● Aim of the exercise: Please reproduce the data exactly, excluding any pictures it contains.

===== Given information

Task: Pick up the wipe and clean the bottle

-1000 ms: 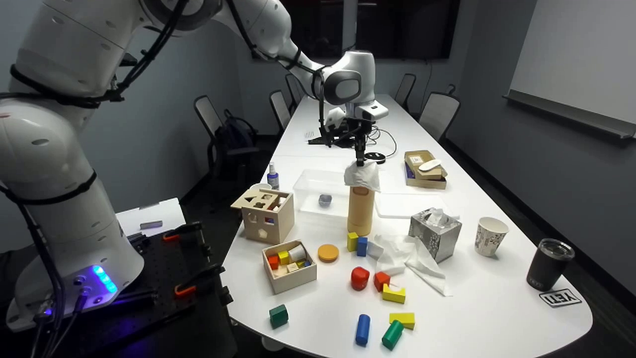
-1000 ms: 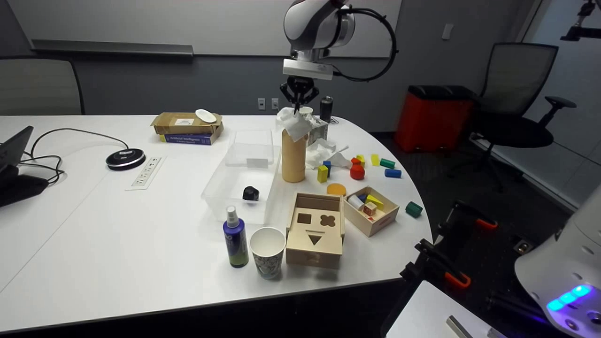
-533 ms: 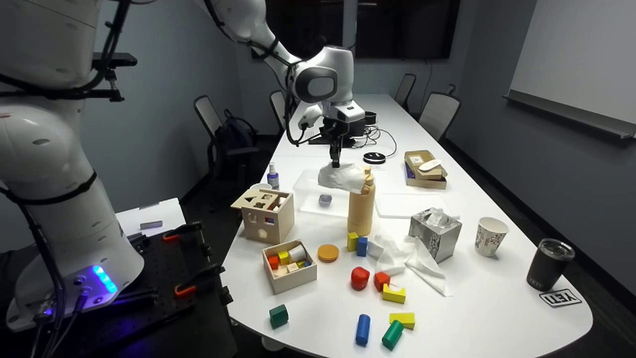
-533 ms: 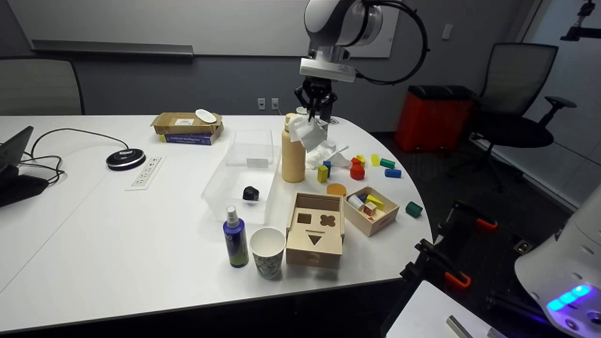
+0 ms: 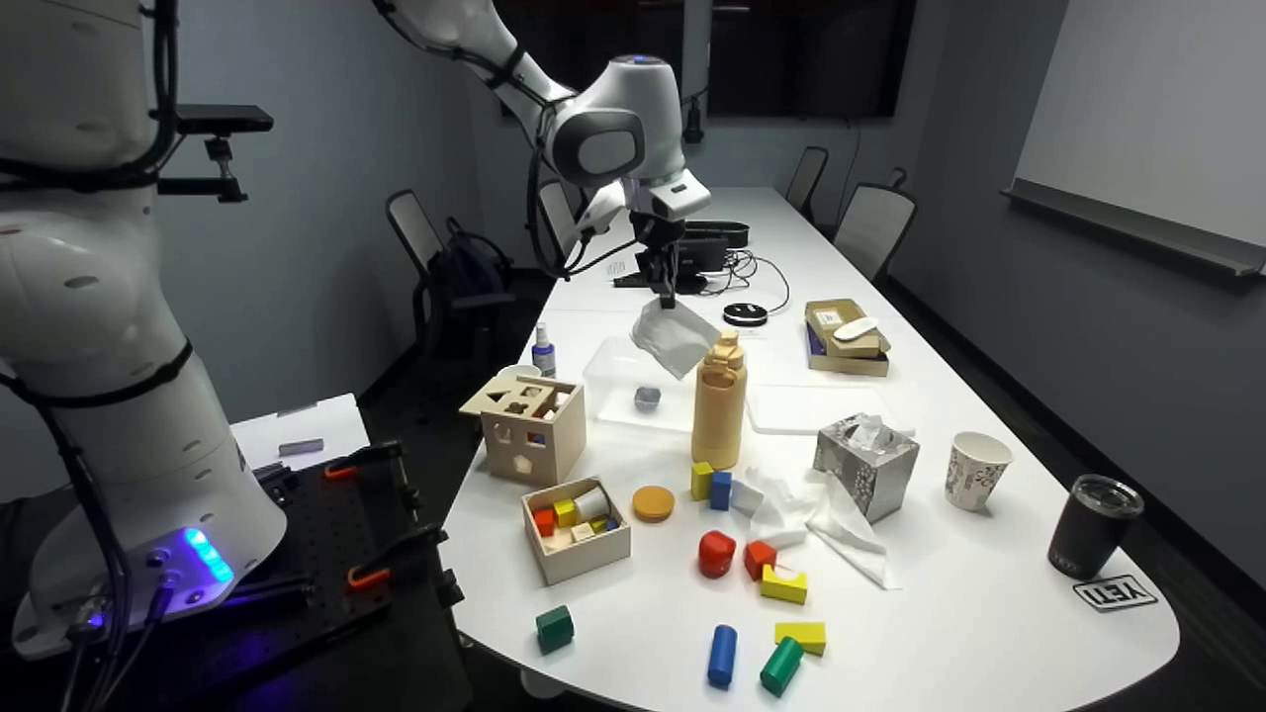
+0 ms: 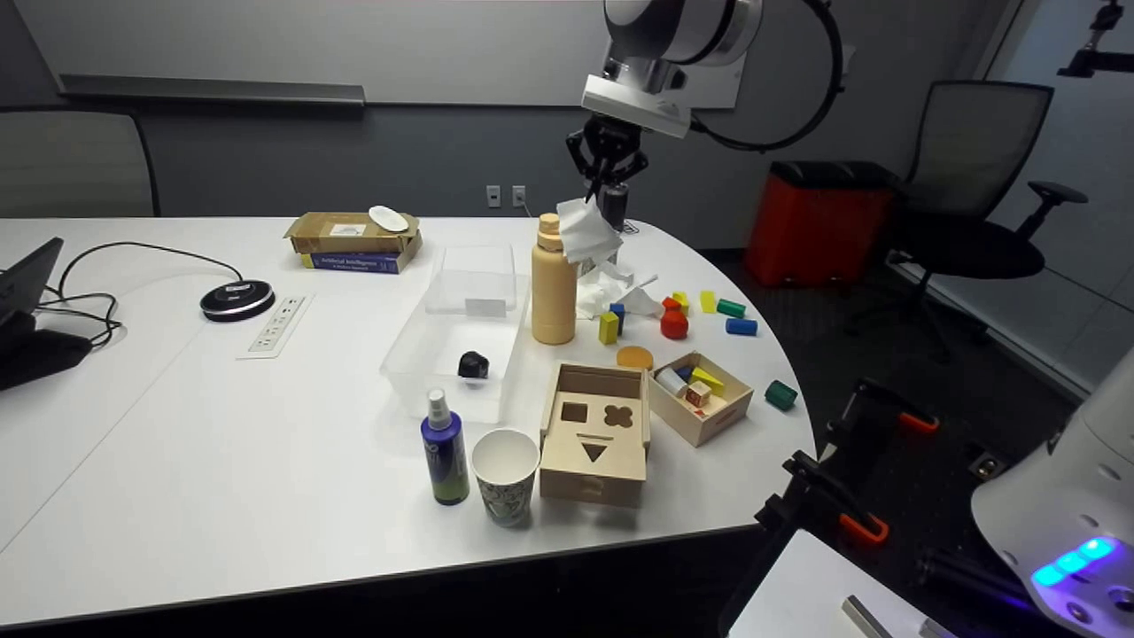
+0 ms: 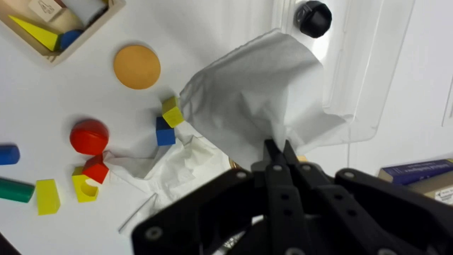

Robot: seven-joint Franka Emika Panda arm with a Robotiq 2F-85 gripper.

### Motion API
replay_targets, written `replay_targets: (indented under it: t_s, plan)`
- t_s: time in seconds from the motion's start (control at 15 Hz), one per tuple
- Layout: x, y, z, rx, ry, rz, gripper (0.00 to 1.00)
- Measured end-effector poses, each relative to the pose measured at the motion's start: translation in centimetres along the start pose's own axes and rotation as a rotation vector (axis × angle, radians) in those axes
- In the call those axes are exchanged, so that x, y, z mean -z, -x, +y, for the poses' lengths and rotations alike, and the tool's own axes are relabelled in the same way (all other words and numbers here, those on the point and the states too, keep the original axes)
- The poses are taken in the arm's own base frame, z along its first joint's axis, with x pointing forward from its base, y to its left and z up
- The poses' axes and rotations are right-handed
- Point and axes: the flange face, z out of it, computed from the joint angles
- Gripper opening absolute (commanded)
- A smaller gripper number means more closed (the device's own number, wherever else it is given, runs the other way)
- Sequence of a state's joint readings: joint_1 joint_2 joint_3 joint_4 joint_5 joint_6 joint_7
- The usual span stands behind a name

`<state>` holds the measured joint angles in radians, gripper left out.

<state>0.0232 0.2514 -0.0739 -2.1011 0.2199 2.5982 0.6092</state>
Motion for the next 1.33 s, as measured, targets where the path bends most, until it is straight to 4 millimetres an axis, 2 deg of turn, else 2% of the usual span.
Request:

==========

● Response below:
Task: Pick up the wipe and clean the bottle

-1000 ms: 
-1000 ms: 
-533 ms: 
-533 ms: 
+0 ms: 
+0 ms: 
+0 ms: 

Robot: seven-joint Franka Emika Panda arm with a Robotiq 2F-85 gripper.

### Motion API
replay_targets, written `replay_targets: (indented under it: t_s, plan)`
- t_s: time in seconds from the motion's start (control at 15 Hz), one per tuple
- Layout: x, y, z, rx, ry, rz, gripper (0.00 to 1.00)
- Measured end-effector poses, each relative to the pose measured at the motion's start: translation in centimetres along the start pose's own axes and rotation as a rotation vector (axis × angle, radians) in those axes
- In the call those axes are exchanged, so that x, y, z mean -z, -x, +y, for the poses' lengths and rotations alike, and the tool's own axes are relabelled in the same way (all other words and numbers here, those on the point and the states too, keep the original axes)
- The poses are taken in the arm's own base frame, z along its first joint's axis, with x pointing forward from its base, y to its left and z up
- The poses' axes and rotations are right-handed
- Point and axes: the flange face, z out of it, computed from the joint angles
- Gripper opening absolute (commanded)
- A smaller gripper number means more closed (the device's own number, wherever else it is given, runs the other way)
- Sequence of a state's joint readings: joint_1 joint_2 joint_3 joint_4 joint_5 joint_6 joint_7
- The usual span stands behind a name

`<state>` holds the measured joint angles in radians, gripper left out.

<state>0.0232 0.2514 -0.0739 -2.1011 0.2199 2.5982 0.6092</state>
Motion for the next 1.33 s, as measured, targets where the path bends most, until it is straight to 4 millimetres an axis, 2 deg of turn, else 2% of the usual span.
Request:

That is the complete answer to the exercise.